Lakawood was also once referred to as Tanarius major in some English sources.

==Uses==
The wood has been used as incense in China from an early period, and it was said to be particularly favoured by the Taoists. It is powdered and mixed with other substances to make incense, commonly in the form of joss sticks. It was first mentioned in 304 AD as a preservative in wine and an incense wood for the summoning of spirit. During the Tang dynasty, it was used for magical and medicinal purposes, burnt in home to rid of all that is "weird and strange", and pieces of the wood were attached to children to ward off "evil vapours". The wood of Dalbergia parviflora often has no smell until it is burnt (but there as species which gently smell like a peach or peony even without being heated/burnt), and only a small amount is used in joss sticks due to its strong aroma.

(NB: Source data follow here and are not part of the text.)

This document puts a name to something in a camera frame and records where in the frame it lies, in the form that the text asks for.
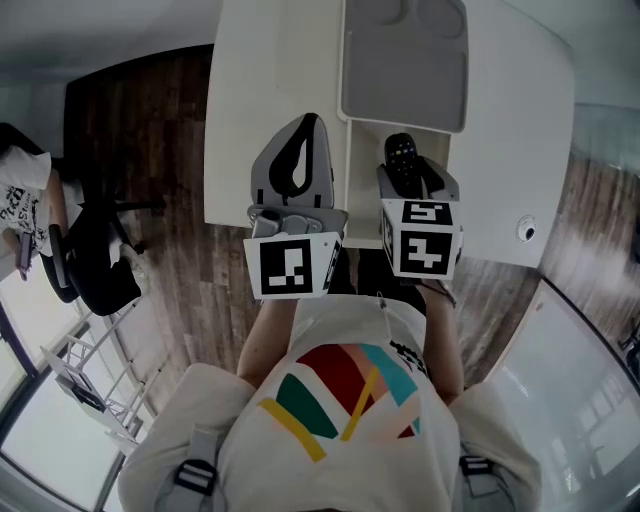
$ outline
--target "desk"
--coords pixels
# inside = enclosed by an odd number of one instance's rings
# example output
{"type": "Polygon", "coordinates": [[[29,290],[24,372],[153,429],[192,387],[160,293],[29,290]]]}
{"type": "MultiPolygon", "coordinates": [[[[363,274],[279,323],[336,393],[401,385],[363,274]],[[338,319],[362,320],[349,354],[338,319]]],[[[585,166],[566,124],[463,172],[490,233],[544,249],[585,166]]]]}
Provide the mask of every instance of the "desk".
{"type": "MultiPolygon", "coordinates": [[[[342,9],[342,0],[225,2],[207,108],[207,222],[249,226],[253,161],[281,127],[305,112],[316,112],[327,126],[336,208],[351,214],[357,207],[348,204],[348,196],[354,197],[350,183],[369,179],[360,173],[369,172],[377,155],[363,154],[353,124],[337,115],[342,9]],[[354,160],[367,165],[353,171],[354,160]]],[[[460,184],[464,254],[536,267],[553,227],[570,150],[569,48],[500,0],[467,2],[467,18],[467,124],[451,136],[444,159],[460,184]],[[523,244],[516,228],[527,215],[535,217],[537,234],[523,244]]],[[[371,229],[378,205],[368,193],[356,191],[369,227],[359,233],[360,221],[352,216],[346,246],[380,246],[379,233],[371,229]]]]}

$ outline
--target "person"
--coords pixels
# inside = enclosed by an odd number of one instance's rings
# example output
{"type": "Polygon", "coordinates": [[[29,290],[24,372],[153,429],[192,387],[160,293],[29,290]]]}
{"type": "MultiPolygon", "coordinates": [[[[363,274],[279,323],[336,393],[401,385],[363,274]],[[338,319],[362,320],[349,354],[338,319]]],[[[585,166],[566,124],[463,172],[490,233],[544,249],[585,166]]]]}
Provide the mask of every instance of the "person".
{"type": "Polygon", "coordinates": [[[187,371],[124,465],[124,510],[462,510],[462,464],[480,461],[500,483],[465,496],[509,493],[473,510],[537,508],[539,466],[495,390],[464,390],[446,287],[402,286],[382,251],[361,250],[355,295],[349,266],[342,252],[326,297],[265,301],[235,376],[187,371]],[[220,433],[212,508],[174,494],[194,429],[220,433]]]}
{"type": "Polygon", "coordinates": [[[38,151],[10,125],[0,125],[0,230],[5,244],[15,254],[15,266],[23,279],[31,264],[21,262],[21,235],[30,234],[51,286],[62,301],[71,302],[79,293],[98,315],[121,309],[140,297],[147,275],[144,262],[131,247],[122,245],[119,254],[110,254],[108,229],[108,221],[102,218],[99,208],[85,204],[80,183],[63,181],[49,153],[38,151]],[[49,239],[50,224],[57,224],[63,237],[70,235],[77,241],[68,255],[74,287],[59,286],[49,239]]]}

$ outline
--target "floor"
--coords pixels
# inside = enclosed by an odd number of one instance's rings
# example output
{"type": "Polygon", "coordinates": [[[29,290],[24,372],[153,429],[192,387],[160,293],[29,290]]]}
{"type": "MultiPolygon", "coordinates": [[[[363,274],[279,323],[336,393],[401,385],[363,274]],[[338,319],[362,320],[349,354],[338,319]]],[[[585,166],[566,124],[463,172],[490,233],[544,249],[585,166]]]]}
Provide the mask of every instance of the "floor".
{"type": "MultiPolygon", "coordinates": [[[[168,205],[164,215],[136,212],[127,221],[133,236],[149,245],[147,323],[157,334],[124,345],[136,356],[138,375],[164,363],[151,397],[156,408],[191,363],[234,370],[258,309],[244,260],[246,231],[203,220],[212,51],[197,47],[138,59],[67,89],[65,155],[117,172],[127,199],[162,196],[168,205]]],[[[611,342],[640,313],[640,267],[625,259],[639,203],[635,177],[572,157],[541,266],[611,342]]],[[[540,279],[535,269],[462,258],[453,289],[468,385],[495,364],[540,279]]]]}

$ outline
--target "black office chair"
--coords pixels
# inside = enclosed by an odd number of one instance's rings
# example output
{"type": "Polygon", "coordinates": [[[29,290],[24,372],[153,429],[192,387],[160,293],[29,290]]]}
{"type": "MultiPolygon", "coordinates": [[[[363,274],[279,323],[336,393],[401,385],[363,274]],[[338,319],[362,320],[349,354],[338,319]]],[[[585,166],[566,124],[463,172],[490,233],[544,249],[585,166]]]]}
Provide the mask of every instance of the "black office chair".
{"type": "MultiPolygon", "coordinates": [[[[0,123],[0,156],[10,147],[17,146],[24,151],[33,155],[44,153],[35,143],[22,134],[13,126],[0,123]]],[[[109,258],[109,226],[113,226],[118,237],[124,244],[134,247],[138,254],[144,250],[144,243],[133,246],[127,232],[125,231],[118,214],[120,212],[140,210],[140,209],[164,209],[165,202],[147,201],[139,203],[126,203],[116,201],[115,193],[115,177],[111,173],[107,177],[107,184],[103,187],[102,178],[98,173],[86,172],[91,169],[90,163],[84,163],[82,166],[70,164],[68,159],[53,159],[53,167],[60,172],[63,181],[77,179],[82,185],[84,194],[83,212],[80,218],[72,226],[70,233],[66,237],[62,237],[60,227],[51,225],[49,228],[49,237],[52,248],[52,257],[42,255],[42,263],[47,277],[55,290],[56,294],[65,303],[69,303],[78,296],[81,296],[87,306],[100,316],[110,315],[118,311],[125,304],[120,304],[117,300],[111,301],[110,307],[103,307],[99,300],[92,300],[92,297],[101,295],[101,286],[108,284],[103,280],[101,283],[99,272],[87,271],[87,263],[91,264],[104,263],[106,268],[109,258]],[[91,238],[92,244],[99,246],[98,251],[90,251],[91,255],[87,256],[87,236],[91,238]]],[[[123,301],[127,301],[132,295],[131,290],[122,290],[123,301]]]]}
{"type": "MultiPolygon", "coordinates": [[[[123,244],[133,247],[136,253],[143,254],[145,249],[144,242],[139,242],[136,245],[132,244],[129,235],[120,222],[118,214],[145,209],[163,210],[166,207],[165,201],[143,201],[137,203],[117,202],[115,199],[115,185],[108,185],[110,190],[107,190],[103,194],[101,192],[101,183],[99,180],[96,180],[95,175],[81,178],[80,182],[84,194],[83,214],[85,213],[84,210],[87,210],[91,212],[92,221],[102,222],[105,226],[109,224],[112,225],[123,244]]],[[[74,234],[72,230],[68,236],[63,238],[60,226],[56,224],[49,226],[49,240],[51,242],[53,262],[58,284],[61,288],[73,286],[74,279],[73,276],[70,275],[71,268],[69,264],[72,260],[68,259],[68,255],[72,253],[80,242],[80,240],[78,240],[79,236],[82,235],[74,234]]],[[[107,242],[106,250],[108,251],[108,239],[105,239],[105,241],[107,242]]]]}

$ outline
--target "gray mat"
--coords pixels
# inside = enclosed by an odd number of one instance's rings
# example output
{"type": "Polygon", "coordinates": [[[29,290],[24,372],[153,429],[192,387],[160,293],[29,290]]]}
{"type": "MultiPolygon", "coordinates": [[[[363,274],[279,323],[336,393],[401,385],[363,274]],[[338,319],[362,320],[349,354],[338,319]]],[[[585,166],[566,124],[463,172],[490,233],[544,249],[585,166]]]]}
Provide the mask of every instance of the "gray mat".
{"type": "Polygon", "coordinates": [[[342,110],[459,133],[468,54],[459,0],[346,0],[342,110]]]}

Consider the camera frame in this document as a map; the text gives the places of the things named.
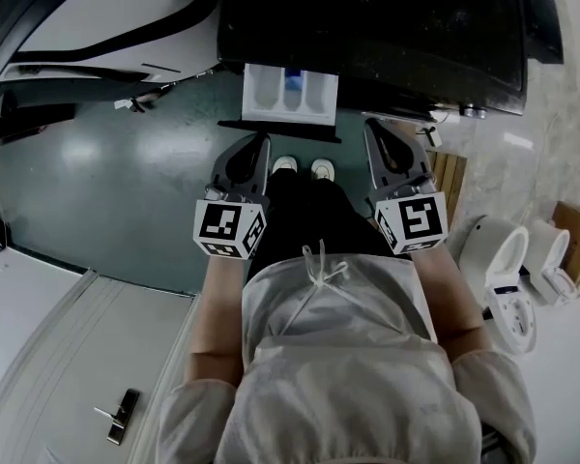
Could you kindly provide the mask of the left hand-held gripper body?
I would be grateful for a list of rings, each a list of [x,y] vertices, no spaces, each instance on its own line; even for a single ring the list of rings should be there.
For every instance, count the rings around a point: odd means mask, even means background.
[[[254,191],[207,185],[195,206],[193,240],[209,256],[248,260],[267,226],[269,198]]]

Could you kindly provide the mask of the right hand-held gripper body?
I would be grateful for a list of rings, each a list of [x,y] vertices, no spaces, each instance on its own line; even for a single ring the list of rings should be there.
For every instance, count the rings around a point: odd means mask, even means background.
[[[373,177],[372,185],[371,220],[394,255],[430,249],[447,238],[446,197],[436,189],[433,175]]]

According to 16th century herbologist and doctor Li Shizhen, it was also used "as an astringent, as a wash to cleanse sores and to excite granulations, and as a deodorizing and disinfecting agent."

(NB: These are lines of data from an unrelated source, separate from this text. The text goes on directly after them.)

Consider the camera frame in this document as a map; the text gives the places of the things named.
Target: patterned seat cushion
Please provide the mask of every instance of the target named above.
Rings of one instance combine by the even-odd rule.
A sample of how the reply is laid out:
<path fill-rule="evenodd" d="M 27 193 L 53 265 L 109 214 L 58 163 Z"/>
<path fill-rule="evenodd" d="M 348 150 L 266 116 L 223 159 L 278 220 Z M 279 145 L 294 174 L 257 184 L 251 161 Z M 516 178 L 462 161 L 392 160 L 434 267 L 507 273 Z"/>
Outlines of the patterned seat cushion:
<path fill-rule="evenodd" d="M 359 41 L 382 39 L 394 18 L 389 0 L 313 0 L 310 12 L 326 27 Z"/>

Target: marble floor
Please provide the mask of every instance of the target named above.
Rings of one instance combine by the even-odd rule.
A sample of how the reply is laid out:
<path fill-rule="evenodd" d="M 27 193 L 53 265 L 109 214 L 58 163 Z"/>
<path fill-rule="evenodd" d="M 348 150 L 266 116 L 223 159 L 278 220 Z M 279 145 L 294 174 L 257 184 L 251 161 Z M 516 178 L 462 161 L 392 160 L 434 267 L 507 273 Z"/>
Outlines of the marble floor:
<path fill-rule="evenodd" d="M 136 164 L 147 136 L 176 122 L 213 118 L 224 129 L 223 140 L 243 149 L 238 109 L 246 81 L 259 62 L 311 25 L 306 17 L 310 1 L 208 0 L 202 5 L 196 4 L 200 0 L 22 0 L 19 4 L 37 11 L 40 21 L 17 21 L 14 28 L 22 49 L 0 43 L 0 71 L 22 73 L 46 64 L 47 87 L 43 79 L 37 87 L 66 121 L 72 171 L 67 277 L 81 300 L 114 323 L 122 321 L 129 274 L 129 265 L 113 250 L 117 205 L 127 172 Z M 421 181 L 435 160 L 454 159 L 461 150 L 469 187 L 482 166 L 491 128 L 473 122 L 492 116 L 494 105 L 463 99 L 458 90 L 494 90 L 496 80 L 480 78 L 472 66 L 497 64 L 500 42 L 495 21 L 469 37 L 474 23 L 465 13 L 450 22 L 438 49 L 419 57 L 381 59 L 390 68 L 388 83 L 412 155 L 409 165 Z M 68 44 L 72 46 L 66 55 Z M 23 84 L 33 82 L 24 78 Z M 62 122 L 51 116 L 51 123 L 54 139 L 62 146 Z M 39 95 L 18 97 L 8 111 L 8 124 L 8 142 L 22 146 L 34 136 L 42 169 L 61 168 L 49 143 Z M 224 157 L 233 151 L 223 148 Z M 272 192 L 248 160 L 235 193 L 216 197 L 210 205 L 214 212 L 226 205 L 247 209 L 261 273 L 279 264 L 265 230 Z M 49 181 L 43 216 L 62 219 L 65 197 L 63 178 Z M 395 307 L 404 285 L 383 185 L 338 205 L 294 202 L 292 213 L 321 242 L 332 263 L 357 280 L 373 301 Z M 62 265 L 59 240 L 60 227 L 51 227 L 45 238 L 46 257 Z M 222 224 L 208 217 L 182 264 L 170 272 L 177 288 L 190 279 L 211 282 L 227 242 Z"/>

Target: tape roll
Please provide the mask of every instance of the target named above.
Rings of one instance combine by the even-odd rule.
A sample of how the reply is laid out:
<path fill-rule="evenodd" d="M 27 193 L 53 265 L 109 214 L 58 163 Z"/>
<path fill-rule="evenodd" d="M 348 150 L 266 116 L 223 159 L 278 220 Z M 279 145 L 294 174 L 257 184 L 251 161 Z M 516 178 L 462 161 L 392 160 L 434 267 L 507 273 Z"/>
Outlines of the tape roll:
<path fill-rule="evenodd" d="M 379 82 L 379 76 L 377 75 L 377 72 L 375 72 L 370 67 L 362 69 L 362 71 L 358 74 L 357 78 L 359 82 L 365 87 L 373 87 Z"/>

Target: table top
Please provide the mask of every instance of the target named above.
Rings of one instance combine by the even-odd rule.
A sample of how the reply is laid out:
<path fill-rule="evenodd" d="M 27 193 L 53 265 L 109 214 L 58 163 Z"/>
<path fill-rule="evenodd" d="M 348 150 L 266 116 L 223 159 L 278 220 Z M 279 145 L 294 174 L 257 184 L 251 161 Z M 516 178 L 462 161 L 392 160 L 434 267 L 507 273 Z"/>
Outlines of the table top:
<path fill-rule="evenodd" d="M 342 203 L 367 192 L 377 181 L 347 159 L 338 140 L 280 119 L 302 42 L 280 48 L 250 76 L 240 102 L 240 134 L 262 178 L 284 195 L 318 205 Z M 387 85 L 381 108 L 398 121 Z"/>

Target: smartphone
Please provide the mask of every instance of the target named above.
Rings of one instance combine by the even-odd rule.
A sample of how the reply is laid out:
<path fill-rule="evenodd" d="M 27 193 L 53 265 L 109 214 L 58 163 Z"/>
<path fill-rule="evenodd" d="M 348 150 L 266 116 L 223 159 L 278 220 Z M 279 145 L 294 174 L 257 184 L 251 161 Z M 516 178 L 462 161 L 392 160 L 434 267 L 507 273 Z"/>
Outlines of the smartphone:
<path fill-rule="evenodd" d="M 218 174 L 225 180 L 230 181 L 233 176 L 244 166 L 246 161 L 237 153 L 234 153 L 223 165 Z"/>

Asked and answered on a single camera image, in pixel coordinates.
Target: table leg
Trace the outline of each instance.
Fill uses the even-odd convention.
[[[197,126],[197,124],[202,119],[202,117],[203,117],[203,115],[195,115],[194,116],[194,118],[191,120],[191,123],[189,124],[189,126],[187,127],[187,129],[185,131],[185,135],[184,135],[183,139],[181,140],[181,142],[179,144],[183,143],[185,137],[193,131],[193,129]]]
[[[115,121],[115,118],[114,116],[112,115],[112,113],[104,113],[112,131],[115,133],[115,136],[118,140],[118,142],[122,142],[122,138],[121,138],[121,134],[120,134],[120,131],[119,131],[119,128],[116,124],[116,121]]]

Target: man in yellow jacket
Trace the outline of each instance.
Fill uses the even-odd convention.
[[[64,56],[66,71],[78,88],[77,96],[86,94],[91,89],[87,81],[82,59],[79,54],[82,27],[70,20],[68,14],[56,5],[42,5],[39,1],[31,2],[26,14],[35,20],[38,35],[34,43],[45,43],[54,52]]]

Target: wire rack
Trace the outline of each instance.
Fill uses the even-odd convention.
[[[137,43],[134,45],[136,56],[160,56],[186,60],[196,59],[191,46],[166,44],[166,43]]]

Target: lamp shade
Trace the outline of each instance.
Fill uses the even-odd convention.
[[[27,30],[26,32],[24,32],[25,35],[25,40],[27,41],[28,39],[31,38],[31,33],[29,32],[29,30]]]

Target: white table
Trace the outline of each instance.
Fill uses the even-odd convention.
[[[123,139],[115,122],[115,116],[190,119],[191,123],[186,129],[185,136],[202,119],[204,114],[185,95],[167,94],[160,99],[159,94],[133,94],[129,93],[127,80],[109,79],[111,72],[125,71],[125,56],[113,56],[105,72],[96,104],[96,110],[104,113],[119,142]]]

The sap of Emblica officinalis, also called laka, was used as a red dye by people of Java and the Malacca Strait area. According to Zhu Fan Zhi, the red-coloured sap of lakawood was once used as an ingredient in a product called "imitation dragon's blood" (imitation of a product from Dracaena cinnabari).

The essential oils found in Dalbergia parviflora are nerolidol, farnesol, furfurol, aryl-benzofurans, and neoflavonoids.

==Historical records==
Ziteng was first described in 304 AD in a book on plants, Nanfang Caomu Zhuang (Plants of the Southern Regions) written by Ji Han, as having long and slender leaves, white flower and black seed. Its wood was chopped up and used as incense. The 9th century Tang poet Cao Tang (曹唐) wrote a poem on a Taoist theme that refers to the lakawood jiangzhenxiang: "Reddish dew gives me an image of upturning "the wine which extends life", Whitish smoke puts me in mind the burning of "jiangzhenxiang" ("the aromatic which brings down the True Ones")".

Lakawood from South East Asia was first noted in 982 (early Song dynasty) as one of the 37 foreign products that could be freely traded in China. Descriptions of lakawood and its trade are given in accounts from the Sung and Yuan dynasty, Zhu Fan Zhi and Daoyi Zhilüe. These texts indicate that Lakawood was a product of various states in the Malay Peninsula, Singapore, Sumatra, Java, as well as Borneo. Daoyi Zhilüe also listed laka-wood as an export of the large-scale chiefdoms at Ma-li-lu (Maynila), Sulu (later the Sultanate of Sulu), and Min-to-lang (later the Sultanate of Maguindanao) in the modern-day Philippines. They suggest a significant trade in lakawood, but it was also regarded as a cheap import during the Song dynasty, such that people of Quanzhou be they rich or poor can afford to buy the incense to burn at the end of the year as a sacrifice to Heaven. Lambri in Sumatra was mentioned as producing the best quality lakawood. Laka wood is also mentioned by Zhou Daguan in his book The Customs of Cambodia describing his trip in 1297. The value of lakawood however increased during the Ming dynasty. The product was mentioned in accounts of Zheng He's voyages such Yingya Shenglan by Ma Huan during the Ming dynasty, and its value was considered high enough to be presented to the imperial court as tributes by various ports of Sumatra as well as Siam.